Great article with great insights! Good job Sophia.
This would be a great article, except that you make it sound that any woman thinner than the “average” size is not a “real woman” and doesn’t have the “real beauty”, as you say, of a real woman. I thought that the whole point of Glamour putting a plus-sized model in their magazine was to show that ALL sizes of women are beautiful. I am 5′10 and 106 pounds, and no matter how much I eat, I can’t gain weight, are you saying that I do not have “real beauty”? Am I too thin to be a “real woman”?
All I hear about in magazines recently is how it is so horrible how over-weight women are treated and how children are pressured to be thin. Well I never hear stories about the women who are naturally very thin and have been teased and ridiculed their whole lives for it, like my self. Where is the fairness here? Every one is different and every one has their own healthy size. I don’t think it is your’s or any one else’s right to decide what is real beauty and what is not.
Next time please consider the people you are leaving out or hurting when you state something as if it is fact.
Kaite, thank you for your response. However, with all due respect, I believe you missed the overall point of my article. I merely explained how women and young girls have been and continue to be constantly bombarded by the media’s fabricated images of beauty and images of rail-thin models. I never said anyone who is NOT of average size isn’t a real woman or isn’t beautiful. I never stated what true beauty is, I merely stated the facts; women are affected by the images they see in the media.

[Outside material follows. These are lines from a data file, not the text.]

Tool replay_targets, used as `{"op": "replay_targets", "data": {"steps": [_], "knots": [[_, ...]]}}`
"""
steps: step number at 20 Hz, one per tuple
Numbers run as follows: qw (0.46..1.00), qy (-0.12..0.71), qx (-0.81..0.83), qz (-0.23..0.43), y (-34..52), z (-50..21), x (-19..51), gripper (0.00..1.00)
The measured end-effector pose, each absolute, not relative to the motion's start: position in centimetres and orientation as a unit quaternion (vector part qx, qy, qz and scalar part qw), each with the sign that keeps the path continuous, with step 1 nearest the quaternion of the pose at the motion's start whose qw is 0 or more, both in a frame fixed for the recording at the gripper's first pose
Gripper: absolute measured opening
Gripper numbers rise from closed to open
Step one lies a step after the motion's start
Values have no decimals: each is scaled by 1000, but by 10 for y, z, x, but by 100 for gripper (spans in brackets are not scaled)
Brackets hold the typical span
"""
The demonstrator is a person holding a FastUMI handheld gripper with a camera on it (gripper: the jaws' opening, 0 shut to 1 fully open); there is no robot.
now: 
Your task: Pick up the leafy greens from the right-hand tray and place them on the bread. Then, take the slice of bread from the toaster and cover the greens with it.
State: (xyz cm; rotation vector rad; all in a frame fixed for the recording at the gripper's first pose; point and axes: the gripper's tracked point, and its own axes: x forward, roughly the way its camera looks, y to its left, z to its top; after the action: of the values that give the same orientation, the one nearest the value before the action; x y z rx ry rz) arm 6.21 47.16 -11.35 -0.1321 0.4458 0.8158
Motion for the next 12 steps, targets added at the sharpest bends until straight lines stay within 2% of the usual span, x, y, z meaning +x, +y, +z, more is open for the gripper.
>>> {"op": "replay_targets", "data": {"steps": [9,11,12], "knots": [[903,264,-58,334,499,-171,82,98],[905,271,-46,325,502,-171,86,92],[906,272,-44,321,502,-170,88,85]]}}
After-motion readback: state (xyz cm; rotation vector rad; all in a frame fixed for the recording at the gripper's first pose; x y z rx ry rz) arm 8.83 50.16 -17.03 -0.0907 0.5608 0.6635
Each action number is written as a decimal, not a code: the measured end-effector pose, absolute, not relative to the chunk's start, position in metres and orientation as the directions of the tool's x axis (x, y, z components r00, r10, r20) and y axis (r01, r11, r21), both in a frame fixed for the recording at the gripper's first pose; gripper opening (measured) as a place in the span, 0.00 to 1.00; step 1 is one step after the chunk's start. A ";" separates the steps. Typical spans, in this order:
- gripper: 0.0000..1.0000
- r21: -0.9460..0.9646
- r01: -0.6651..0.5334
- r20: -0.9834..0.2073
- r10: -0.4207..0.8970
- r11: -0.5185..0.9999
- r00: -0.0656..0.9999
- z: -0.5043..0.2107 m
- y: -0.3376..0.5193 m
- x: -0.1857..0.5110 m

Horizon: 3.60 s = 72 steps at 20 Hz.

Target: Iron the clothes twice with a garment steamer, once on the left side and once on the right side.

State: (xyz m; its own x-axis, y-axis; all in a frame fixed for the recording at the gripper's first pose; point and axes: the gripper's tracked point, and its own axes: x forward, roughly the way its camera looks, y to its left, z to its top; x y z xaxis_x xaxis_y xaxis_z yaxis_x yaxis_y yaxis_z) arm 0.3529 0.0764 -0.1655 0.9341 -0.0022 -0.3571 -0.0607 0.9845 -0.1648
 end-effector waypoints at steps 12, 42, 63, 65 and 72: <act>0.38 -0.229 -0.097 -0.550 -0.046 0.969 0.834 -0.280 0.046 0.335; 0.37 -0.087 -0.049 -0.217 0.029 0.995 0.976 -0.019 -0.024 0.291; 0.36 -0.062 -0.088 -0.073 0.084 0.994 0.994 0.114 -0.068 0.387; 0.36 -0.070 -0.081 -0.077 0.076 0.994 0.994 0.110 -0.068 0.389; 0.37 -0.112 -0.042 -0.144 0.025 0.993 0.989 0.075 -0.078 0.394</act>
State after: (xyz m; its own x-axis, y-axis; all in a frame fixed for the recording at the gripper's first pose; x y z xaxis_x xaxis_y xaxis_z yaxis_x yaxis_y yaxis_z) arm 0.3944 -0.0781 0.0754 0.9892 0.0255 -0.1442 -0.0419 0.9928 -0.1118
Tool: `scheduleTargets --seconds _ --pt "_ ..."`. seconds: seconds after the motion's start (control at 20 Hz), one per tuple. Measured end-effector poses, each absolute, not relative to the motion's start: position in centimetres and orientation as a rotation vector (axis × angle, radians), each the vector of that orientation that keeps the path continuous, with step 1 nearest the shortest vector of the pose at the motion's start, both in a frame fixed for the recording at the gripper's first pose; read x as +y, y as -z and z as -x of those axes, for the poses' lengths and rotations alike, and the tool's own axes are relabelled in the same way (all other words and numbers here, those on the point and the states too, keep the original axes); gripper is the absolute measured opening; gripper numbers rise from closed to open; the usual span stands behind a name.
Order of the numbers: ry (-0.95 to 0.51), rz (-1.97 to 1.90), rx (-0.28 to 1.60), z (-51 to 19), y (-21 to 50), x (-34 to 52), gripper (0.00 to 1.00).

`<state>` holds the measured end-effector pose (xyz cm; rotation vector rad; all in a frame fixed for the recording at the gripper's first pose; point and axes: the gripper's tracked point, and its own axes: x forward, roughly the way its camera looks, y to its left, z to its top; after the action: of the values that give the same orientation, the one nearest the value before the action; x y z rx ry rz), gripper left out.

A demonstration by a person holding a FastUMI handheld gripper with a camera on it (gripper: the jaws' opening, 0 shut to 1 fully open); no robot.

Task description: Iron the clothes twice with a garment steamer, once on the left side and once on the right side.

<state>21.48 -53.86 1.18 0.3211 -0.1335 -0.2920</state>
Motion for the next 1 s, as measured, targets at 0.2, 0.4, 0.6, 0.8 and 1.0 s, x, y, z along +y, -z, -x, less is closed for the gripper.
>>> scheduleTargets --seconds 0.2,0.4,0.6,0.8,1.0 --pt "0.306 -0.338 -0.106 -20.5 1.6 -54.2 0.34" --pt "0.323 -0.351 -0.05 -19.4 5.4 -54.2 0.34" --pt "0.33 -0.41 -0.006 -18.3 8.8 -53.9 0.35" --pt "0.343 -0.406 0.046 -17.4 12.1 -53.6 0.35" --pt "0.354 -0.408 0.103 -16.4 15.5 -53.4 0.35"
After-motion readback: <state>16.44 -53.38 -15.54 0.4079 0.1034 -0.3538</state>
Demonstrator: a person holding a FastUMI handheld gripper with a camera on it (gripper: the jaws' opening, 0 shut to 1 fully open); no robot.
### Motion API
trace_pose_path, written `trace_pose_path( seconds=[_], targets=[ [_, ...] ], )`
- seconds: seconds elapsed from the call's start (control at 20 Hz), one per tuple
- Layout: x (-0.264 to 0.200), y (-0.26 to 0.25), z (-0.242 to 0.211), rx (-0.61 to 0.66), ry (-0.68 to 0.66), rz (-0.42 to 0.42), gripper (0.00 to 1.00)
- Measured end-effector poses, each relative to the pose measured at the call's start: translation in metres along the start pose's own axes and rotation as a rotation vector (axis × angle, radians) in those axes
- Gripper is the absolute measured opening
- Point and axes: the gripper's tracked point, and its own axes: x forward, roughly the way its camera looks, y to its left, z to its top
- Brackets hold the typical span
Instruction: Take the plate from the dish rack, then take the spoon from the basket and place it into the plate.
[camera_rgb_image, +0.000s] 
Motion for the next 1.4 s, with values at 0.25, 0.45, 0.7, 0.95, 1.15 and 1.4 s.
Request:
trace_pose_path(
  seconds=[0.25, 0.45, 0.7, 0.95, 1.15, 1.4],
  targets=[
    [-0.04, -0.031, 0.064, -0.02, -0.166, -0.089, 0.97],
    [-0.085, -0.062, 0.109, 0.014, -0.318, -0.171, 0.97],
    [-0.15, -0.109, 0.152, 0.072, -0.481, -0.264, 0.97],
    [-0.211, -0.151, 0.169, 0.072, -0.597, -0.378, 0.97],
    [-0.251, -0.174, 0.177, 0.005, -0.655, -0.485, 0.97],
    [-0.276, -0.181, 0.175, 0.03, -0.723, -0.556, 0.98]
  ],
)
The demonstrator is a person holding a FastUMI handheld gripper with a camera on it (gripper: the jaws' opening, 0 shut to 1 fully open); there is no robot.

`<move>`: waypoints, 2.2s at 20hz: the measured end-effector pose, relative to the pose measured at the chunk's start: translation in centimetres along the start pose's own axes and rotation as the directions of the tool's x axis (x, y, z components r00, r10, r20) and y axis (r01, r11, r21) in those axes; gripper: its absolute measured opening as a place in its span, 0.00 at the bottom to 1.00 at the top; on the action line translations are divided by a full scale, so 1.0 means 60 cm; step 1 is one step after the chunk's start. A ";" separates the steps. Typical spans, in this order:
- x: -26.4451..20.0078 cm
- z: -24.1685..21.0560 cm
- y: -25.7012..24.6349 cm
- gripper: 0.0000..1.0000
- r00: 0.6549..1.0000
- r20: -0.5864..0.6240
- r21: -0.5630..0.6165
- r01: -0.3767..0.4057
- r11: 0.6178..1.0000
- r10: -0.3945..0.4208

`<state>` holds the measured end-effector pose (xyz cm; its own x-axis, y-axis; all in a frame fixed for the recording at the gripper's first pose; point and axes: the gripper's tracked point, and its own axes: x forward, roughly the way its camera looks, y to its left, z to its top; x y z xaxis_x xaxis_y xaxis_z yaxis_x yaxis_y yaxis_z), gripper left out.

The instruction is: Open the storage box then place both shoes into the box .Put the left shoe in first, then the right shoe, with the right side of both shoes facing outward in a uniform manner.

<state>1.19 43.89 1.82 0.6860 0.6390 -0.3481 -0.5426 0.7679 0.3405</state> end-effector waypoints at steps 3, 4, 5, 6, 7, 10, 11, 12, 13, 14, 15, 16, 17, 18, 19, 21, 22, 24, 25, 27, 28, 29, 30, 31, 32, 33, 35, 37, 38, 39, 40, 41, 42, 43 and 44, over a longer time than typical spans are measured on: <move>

I also wanted to congratulate plus-size models like Lizzie who are not afraid to show their true beauty – a beauty that goes beyond the typical model-size that all women are made to believe is the only size they should aspire to be.
I did not mean to offend anyone in any way. If anything, I’m an advocate for all women of all sizes.
Every woman, no matter what her size, is beautiful in her own way.
And just to clarify, when I say REAL WOMEN, I mean women who are not the typical model height and weight we usually see in the media. Those models are obviously real women, but not ALL women share a model’s shape and size.